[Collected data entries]
= Beginning of Section =
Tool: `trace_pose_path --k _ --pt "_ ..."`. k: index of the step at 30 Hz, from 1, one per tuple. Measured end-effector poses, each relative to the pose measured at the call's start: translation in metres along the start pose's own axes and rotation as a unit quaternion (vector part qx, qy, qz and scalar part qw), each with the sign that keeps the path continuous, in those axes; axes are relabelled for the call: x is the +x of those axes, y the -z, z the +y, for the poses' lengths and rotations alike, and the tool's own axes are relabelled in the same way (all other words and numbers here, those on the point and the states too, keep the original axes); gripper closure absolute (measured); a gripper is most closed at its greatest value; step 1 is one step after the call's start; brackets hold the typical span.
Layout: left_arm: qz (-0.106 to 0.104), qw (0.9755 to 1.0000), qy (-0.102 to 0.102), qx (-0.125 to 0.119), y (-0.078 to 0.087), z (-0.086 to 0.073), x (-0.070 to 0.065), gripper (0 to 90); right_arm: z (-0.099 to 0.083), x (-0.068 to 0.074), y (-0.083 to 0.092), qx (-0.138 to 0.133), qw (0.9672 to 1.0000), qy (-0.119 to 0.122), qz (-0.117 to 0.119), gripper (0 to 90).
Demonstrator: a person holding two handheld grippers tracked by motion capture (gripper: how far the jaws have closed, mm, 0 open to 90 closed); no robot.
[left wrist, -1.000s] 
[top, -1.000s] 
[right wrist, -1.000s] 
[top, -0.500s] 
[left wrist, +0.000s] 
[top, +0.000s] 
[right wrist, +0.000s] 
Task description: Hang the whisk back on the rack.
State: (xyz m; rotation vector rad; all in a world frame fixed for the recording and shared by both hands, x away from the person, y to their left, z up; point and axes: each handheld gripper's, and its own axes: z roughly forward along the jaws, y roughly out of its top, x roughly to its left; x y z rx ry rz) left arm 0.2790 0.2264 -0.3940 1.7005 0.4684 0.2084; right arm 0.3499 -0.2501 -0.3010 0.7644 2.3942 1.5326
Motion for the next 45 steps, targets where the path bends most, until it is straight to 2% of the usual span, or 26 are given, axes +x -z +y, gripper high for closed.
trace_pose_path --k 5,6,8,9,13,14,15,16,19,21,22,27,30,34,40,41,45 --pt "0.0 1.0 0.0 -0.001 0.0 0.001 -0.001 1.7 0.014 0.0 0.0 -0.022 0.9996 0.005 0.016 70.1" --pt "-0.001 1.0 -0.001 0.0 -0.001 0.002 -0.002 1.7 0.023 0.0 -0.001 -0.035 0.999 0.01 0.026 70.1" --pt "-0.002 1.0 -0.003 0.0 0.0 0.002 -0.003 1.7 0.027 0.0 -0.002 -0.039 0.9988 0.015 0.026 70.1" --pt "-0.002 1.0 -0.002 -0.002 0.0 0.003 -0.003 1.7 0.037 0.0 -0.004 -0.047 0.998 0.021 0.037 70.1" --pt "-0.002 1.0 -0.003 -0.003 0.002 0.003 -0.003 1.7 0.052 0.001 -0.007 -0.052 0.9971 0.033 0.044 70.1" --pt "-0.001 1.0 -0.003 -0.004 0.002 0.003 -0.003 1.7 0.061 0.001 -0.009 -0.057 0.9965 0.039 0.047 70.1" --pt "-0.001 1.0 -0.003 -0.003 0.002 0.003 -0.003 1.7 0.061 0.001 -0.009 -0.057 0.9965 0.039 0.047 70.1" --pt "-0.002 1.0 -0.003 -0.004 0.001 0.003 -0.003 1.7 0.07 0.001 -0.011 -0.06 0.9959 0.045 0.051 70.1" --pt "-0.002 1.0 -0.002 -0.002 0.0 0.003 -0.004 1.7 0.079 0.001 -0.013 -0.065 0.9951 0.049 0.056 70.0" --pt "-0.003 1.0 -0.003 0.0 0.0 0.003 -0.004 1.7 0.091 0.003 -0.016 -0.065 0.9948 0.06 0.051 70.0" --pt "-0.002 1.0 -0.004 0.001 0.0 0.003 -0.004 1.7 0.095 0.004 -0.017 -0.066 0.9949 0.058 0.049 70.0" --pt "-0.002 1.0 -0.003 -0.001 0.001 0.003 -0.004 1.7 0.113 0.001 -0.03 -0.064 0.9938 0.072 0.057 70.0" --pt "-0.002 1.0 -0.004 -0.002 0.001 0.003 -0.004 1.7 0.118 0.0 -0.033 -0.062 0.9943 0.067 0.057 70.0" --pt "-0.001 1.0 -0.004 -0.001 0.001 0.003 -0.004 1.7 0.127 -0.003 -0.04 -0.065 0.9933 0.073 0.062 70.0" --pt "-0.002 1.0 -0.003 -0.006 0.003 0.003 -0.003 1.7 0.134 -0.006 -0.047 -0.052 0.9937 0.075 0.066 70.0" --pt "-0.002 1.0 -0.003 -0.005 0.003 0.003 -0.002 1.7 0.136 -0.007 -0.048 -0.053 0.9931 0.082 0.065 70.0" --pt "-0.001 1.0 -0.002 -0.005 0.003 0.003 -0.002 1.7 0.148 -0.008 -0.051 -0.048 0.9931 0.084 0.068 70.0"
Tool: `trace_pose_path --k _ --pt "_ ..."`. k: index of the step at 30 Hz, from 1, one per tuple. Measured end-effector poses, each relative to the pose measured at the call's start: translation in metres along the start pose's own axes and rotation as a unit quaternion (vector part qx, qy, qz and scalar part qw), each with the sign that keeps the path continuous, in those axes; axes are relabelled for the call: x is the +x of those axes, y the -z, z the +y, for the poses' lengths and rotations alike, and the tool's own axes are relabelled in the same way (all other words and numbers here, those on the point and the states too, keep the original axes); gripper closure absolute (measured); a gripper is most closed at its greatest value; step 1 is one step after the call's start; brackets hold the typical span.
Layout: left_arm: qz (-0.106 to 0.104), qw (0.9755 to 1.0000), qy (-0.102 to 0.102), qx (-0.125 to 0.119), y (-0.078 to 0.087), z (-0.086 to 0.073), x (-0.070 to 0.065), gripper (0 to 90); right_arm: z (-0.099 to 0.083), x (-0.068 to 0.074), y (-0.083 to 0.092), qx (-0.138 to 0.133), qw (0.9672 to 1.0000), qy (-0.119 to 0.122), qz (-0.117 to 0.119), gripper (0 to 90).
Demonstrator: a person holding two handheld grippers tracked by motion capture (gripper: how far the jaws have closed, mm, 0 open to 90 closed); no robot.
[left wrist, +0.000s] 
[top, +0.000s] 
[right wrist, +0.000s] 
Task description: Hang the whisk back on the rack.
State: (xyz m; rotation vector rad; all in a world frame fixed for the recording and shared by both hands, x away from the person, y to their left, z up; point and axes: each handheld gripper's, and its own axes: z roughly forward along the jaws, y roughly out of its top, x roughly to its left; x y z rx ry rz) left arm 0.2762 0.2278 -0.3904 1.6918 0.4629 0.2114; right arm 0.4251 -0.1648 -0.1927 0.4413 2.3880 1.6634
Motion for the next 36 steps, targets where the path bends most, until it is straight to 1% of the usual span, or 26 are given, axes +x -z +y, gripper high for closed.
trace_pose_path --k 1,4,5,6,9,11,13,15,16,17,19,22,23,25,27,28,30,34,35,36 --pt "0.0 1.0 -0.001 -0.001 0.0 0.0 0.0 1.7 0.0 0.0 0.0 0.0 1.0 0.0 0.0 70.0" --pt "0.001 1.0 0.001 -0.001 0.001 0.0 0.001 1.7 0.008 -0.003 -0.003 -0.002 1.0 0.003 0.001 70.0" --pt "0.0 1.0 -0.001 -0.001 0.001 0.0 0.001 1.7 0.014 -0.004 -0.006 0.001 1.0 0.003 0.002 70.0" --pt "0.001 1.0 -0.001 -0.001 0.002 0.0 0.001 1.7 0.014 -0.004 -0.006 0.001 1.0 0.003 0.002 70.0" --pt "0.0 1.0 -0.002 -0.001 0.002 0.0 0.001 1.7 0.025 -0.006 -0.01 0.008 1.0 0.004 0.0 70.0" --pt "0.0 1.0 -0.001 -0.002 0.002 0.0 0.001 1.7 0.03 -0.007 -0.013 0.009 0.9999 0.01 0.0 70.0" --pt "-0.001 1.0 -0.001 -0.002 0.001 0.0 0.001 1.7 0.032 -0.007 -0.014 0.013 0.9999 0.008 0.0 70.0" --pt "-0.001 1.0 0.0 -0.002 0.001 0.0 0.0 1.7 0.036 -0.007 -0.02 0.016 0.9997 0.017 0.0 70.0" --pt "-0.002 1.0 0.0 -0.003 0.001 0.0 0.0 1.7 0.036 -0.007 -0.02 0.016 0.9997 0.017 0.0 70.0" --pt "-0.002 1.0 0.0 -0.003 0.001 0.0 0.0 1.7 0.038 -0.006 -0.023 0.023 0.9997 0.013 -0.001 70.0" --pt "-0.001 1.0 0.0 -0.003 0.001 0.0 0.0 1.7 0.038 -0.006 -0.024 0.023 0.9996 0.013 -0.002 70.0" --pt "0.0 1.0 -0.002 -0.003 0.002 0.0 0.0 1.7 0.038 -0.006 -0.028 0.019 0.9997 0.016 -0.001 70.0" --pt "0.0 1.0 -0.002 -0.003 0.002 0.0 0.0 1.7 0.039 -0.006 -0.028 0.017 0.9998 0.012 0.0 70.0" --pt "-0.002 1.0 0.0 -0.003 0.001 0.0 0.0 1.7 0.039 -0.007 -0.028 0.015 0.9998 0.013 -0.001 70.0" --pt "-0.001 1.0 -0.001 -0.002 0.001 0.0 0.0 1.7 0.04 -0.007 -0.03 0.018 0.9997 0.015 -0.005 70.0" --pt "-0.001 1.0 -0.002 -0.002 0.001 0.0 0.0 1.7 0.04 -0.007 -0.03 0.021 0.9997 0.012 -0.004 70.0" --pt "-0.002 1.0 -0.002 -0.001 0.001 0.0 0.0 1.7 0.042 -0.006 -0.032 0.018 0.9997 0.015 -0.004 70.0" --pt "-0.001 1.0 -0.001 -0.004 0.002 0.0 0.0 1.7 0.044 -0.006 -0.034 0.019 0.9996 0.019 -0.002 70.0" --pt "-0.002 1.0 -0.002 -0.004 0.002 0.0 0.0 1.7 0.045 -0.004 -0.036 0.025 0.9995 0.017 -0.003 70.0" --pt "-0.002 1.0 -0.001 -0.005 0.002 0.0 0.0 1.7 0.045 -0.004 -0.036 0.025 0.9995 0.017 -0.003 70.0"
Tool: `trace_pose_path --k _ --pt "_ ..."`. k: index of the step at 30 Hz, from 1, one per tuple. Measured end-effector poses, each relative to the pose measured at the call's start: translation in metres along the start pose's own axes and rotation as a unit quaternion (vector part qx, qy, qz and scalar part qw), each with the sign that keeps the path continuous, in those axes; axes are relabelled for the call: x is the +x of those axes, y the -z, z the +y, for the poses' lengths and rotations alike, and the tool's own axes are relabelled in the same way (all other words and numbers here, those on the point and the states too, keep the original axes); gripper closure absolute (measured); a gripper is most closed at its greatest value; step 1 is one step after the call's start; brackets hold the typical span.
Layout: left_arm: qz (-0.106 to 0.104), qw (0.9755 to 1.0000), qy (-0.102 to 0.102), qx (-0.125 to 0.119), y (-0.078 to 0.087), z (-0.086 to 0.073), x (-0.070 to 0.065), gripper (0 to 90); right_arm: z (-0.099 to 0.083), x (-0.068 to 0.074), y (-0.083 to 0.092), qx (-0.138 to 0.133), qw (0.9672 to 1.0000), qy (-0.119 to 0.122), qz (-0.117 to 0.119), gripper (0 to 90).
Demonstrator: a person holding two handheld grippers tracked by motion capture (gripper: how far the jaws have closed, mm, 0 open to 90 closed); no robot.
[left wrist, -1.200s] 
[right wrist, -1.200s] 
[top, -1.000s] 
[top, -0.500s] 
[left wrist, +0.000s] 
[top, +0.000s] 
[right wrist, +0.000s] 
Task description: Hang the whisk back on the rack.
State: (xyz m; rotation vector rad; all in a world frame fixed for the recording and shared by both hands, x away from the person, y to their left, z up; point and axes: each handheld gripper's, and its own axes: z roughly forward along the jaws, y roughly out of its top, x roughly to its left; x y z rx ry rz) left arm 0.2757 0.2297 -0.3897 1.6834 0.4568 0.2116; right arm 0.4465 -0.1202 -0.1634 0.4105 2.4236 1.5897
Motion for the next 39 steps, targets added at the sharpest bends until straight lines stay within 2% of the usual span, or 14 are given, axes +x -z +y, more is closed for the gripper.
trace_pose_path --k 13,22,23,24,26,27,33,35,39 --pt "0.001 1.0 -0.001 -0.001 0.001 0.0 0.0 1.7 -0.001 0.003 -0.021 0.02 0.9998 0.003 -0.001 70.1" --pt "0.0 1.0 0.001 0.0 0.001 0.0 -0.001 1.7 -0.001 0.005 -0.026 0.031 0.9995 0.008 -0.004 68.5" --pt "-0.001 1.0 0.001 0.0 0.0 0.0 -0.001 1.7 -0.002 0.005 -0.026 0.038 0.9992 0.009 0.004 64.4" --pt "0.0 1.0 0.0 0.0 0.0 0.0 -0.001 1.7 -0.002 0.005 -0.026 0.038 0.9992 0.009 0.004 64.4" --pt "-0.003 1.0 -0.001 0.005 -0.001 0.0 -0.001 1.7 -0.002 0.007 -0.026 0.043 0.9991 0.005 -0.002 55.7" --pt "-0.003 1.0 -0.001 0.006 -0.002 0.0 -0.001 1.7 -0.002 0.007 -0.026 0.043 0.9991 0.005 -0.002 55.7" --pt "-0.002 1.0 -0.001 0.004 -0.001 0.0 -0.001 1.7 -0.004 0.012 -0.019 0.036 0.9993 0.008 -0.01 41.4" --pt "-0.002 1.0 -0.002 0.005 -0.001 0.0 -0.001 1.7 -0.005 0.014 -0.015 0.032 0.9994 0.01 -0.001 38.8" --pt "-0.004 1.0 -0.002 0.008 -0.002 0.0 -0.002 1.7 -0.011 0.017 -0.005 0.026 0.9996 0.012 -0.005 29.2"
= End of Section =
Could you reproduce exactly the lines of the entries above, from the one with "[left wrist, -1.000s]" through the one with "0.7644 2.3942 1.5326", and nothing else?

[left wrist, -1.000s] 
[top, -1.000s] 
[right wrist, -1.000s] 
[top, -0.500s] 
[left wrist, +0.000s] 
[top, +0.000s] 
[right wrist, +0.000s] 
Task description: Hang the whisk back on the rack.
State: (xyz m; rotation vector rad; all in a world frame fixed for the recording and shared by both hands, x away from the person, y to their left, z up; point and axes: each handheld gripper's, and its own axes: z roughly forward along the jaws, y roughly out of its top, x roughly to its left; x y z rx ry rz) left arm 0.2790 0.2264 -0.3940 1.7005 0.4684 0.2084; right arm 0.3499 -0.2501 -0.3010 0.7644 2.3942 1.5326

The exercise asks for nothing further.